Your goal: Using the data below, please return every line exactly as given.

The data:

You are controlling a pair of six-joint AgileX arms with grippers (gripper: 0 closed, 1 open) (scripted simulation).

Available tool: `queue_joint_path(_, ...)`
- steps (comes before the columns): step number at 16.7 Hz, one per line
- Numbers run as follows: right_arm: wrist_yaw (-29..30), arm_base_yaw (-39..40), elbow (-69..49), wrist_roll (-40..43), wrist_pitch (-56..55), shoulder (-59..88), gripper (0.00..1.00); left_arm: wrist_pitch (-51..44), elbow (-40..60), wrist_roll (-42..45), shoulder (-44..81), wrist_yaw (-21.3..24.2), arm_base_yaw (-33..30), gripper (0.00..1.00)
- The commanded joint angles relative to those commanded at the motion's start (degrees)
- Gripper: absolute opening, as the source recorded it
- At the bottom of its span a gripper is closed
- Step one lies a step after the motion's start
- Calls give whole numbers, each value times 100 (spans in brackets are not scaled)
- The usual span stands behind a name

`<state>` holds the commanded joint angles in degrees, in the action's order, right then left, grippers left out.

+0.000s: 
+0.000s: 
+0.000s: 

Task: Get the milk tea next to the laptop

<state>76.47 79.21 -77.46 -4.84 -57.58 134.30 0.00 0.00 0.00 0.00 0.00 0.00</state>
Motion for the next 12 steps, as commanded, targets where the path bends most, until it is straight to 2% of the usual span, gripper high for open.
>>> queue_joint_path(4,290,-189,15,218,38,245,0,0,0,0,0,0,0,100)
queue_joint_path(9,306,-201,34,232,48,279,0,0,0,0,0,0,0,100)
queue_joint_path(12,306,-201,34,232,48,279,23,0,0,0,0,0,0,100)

Problem solution:
You are controlling a pair of six-joint AgileX arms with grippers (gripper: 0 closed, 1 open) (scripted simulation).

Available tool: `queue_joint_path(_, ...)`
- steps (comes before the columns): step number at 16.7 Hz, one per line
- Numbers run as follows: right_arm: wrist_yaw (-29..30), arm_base_yaw (-39..40), elbow (-69..49), wrist_roll (-40..43), wrist_pitch (-56..55), shoulder (-59..88), gripper (0.00..1.00); left_arm: wrist_pitch (-51..44), elbow (-40..60), wrist_roll (-42..45), shoulder (-44..81), wrist_yaw (-21.3..24.2), arm_base_yaw (-33..30), gripper (0.00..1.00)
- The commanded joint angles relative to those commanded at the motion's start (degrees)
- Gripper: absolute opening, as the source recorded it
- At the bottom of its span a gripper is closed
- Step one lies a step after the motion's start
- Calls give whole numbers, each value times 100 (spans in brackets are not scaled)
- The usual span stands behind a name

`<state>` holds the commanded joint angles in degrees, in the action's order, right then left, grippers left out.

+0.000s: 
+0.000s: 
+0.000s: 

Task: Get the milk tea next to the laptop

<state>76.47 79.21 -77.46 -4.84 -57.58 134.30 0.00 0.00 0.00 0.00 0.00 0.00</state>
Motion for the next 12 steps, as commanded, targets where the path bends most, until it is straight to 2% of the usual span, gripper high for open.
>>> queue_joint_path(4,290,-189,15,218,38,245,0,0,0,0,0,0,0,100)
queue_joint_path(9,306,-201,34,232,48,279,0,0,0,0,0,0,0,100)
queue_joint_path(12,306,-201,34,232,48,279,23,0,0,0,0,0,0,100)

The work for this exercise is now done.